Fix formatting of commented out lines of code

doc/move_group_interface/move_group_interface_tutorial.rst

@@ -30,9 +30,9 @@ Expected Output
 ---------------
 See the `YouTube video <https://youtu.be/_5siHkFQPBQ>`_ at the top of this tutorial for expected output. In RViz, we should be able to see the following:
  1. The robot moves its arm to the pose goal to its front.
- 2. The robot moves its arm to the joint goal at its side.
- 3. The robot moves its arm back to a new pose goal while maintaining the end-effector level.
- 4. The robot moves its arm along the desired Cartesian path (a triangle down, right, up+left).
+ 2. The robot moves its arm back to a new pose goal while maintaining the end-effector level.
+ 3. The robot moves its arm along the desired Cartesian path (a triangle down, right, up+left).
+ 4. The robot moves its arm to the joint goal back at it's starting position.
  5. A box object is added into the environment to the right of the arm.
  |B|
 

doc/move_group_interface/src/move_group_interface_tutorial.cpp

@@ -116,6 +116,9 @@ int main(int argc, char** argv)
  std::copy(move_group_interface.getJointModelGroupNames().begin(),
  move_group_interface.getJointModelGroupNames().end(), std::ostream_iterator<std::string>(std::cout, ", "));
 
+ // We can get the current state of the robot as well
+ moveit::core::RobotStatePtr initial_state = move_group_interface.getCurrentState();
+
  // Start the demo
  // ^^^^^^^^^^^^^^^^^^^^^^^^^
  visual_tools.prompt("Press 'next' in the RvizVisualToolsGui window to start the demo");
@@ -152,53 +155,11 @@ int main(int argc, char** argv)
  visual_tools.trigger();
  visual_tools.prompt("Press 'next' in the RvizVisualToolsGui window to continue the demo");
 
- // Finally, to execute the trajectory stored in my_plan, you could use the following method call:
- // Note that this can lead to problems if the robot moved in the meanwhile.
- // move_group_interface.execute(my_plan);
-
  // Moving to a pose goal
  // ^^^^^^^^^^^^^^^^^^^^^
- //
- // If you do not want to inspect the planned trajectory,
- // the following is a more robust combination of the two-step plan+execute pattern shown above
- // and should be preferred.

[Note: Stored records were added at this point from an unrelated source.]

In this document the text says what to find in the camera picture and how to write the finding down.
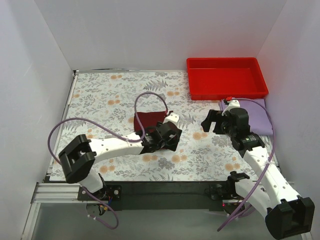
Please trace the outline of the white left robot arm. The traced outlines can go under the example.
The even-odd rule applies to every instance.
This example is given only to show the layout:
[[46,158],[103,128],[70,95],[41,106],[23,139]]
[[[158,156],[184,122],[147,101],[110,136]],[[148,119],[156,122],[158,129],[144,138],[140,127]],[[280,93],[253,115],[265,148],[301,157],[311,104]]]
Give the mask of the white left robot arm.
[[88,139],[80,134],[58,154],[65,181],[80,184],[95,200],[101,200],[107,191],[103,178],[93,165],[116,157],[150,154],[161,149],[174,152],[181,133],[175,123],[167,121],[130,133],[124,139]]

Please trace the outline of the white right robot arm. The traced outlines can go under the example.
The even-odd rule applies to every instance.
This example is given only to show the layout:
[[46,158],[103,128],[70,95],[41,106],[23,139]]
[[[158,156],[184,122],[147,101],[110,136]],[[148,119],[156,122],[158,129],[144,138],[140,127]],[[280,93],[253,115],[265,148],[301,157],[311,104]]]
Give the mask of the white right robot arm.
[[232,172],[228,176],[227,195],[242,197],[264,218],[265,225],[276,240],[282,240],[311,231],[315,205],[310,197],[302,197],[283,177],[262,139],[250,130],[249,115],[236,107],[225,112],[211,109],[201,123],[204,132],[230,137],[233,148],[251,166],[258,176],[255,186],[245,173]]

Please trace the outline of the dark red t shirt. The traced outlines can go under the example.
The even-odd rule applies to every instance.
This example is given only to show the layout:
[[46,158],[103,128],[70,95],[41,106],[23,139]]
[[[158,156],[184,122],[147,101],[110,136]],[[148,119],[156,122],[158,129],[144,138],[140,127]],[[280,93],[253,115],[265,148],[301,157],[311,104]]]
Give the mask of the dark red t shirt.
[[146,129],[148,127],[158,127],[163,123],[165,118],[172,113],[172,111],[152,111],[152,112],[137,112],[134,114],[133,128],[135,132],[139,132],[142,130],[138,122],[138,118],[143,128]]

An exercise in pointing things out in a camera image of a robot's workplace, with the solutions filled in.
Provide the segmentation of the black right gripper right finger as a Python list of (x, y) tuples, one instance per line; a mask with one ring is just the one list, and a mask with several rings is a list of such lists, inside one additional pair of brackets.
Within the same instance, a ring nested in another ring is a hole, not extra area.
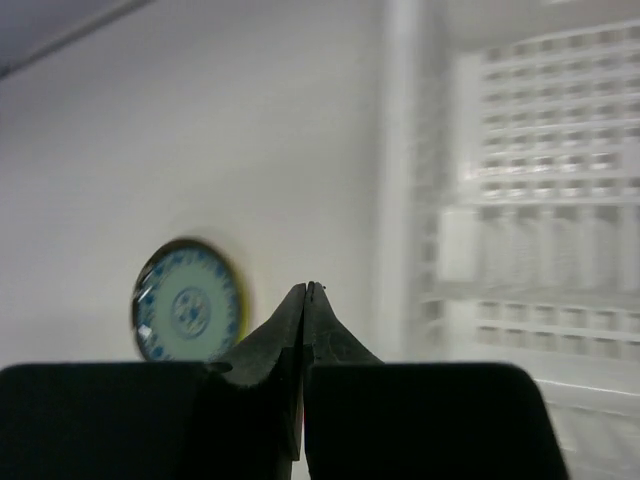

Note that the pose goal we had set earlier is still active,
- // so the robot will try to move to that goal.
-
- // move_group_interface.move();
-
- // Planning to a joint-space goal
- // ^^^^^^^^^^^^^^^^^^^^^^^^^^^^^^
- //
- // Let's set a joint space goal and move towards it. This will replace the
- // pose target we set above.
- //
- // To start, we'll create an pointer that references the current robot's state.
- // RobotState is the object that contains all the current position/velocity/acceleration data.

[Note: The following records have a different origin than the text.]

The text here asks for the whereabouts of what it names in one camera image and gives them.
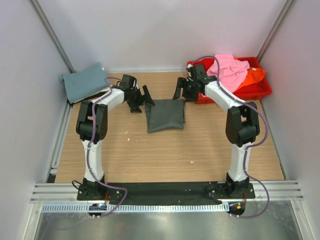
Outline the grey t shirt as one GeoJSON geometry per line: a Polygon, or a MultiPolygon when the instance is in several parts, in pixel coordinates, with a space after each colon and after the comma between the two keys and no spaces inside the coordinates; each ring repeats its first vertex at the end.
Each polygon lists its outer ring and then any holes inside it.
{"type": "Polygon", "coordinates": [[[183,129],[185,124],[185,101],[183,99],[158,99],[155,105],[145,105],[147,132],[183,129]]]}

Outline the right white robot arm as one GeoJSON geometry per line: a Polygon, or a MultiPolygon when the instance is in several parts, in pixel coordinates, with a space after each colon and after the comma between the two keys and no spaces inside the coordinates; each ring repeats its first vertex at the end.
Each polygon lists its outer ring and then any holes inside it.
{"type": "Polygon", "coordinates": [[[254,102],[246,103],[227,90],[216,76],[209,76],[202,64],[187,65],[186,78],[177,79],[173,99],[183,97],[196,102],[199,94],[213,100],[226,112],[225,134],[231,143],[231,163],[226,174],[225,192],[231,198],[241,196],[249,188],[247,167],[250,146],[260,134],[259,117],[254,102]]]}

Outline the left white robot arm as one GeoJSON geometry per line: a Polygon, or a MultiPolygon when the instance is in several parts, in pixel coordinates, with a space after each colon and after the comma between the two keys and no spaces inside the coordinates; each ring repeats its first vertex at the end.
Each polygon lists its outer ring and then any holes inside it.
{"type": "Polygon", "coordinates": [[[76,123],[76,133],[85,153],[85,174],[79,192],[88,192],[95,200],[101,200],[108,188],[102,166],[102,145],[108,133],[108,114],[118,105],[126,102],[131,113],[141,113],[145,104],[155,105],[148,87],[138,86],[138,80],[124,74],[115,85],[107,77],[107,91],[94,100],[84,100],[80,104],[76,123]]]}

- moveit::core::RobotStatePtr current_state = move_group_interface.getCurrentState();
- //
- // Next get the current set of joint values for the group.

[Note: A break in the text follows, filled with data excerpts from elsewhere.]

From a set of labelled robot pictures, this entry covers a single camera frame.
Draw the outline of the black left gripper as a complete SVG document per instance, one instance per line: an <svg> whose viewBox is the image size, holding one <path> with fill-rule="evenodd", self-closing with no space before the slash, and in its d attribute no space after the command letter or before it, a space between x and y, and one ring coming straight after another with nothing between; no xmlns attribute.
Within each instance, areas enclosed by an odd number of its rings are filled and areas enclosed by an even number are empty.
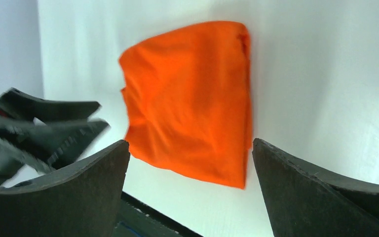
<svg viewBox="0 0 379 237"><path fill-rule="evenodd" d="M0 185L25 165L47 174L74 163L109 126L100 119L84 120L99 108L96 101L44 100L16 88L3 93L0 96ZM31 122L34 118L54 123L35 124Z"/></svg>

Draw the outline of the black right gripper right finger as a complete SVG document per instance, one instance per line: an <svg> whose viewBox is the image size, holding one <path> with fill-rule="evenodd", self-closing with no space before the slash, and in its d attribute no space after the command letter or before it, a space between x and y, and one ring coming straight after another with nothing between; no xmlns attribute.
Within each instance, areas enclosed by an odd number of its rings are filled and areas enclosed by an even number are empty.
<svg viewBox="0 0 379 237"><path fill-rule="evenodd" d="M379 185L256 138L253 160L276 237L379 237Z"/></svg>

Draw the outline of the orange t shirt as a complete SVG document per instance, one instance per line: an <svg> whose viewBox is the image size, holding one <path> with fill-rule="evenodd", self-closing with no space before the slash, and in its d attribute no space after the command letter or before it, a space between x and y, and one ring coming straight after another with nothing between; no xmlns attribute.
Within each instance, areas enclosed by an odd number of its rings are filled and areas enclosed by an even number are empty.
<svg viewBox="0 0 379 237"><path fill-rule="evenodd" d="M252 145L251 39L234 21L148 38L118 62L130 153L180 175L244 189Z"/></svg>

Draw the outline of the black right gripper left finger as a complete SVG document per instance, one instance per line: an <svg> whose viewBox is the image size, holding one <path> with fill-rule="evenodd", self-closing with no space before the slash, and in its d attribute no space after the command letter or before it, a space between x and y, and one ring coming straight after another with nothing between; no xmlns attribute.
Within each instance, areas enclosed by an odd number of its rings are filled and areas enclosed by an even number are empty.
<svg viewBox="0 0 379 237"><path fill-rule="evenodd" d="M110 237L130 160L119 140L50 174L0 187L0 237Z"/></svg>

- std::vector<double> joint_group_positions;
- current_state->copyJointGroupPositions(joint_model_group, joint_group_positions);
-
- // Now, let's modify one of the joints, plan to the new joint space goal and visualize the plan.
- joint_group_positions[0] = -tau / 6; // -1/6 turn in radians
- move_group_interface.setJointValueTarget(joint_group_positions);
-
- // We lower the allowed maximum velocity and acceleration to 5% of their maximum.
- // The default values are 10% (0.1).
- // Set your preferred defaults in the joint_limits.yaml file of your robot's moveit_config
- // or set explicit factors in your code if you need your robot to move faster.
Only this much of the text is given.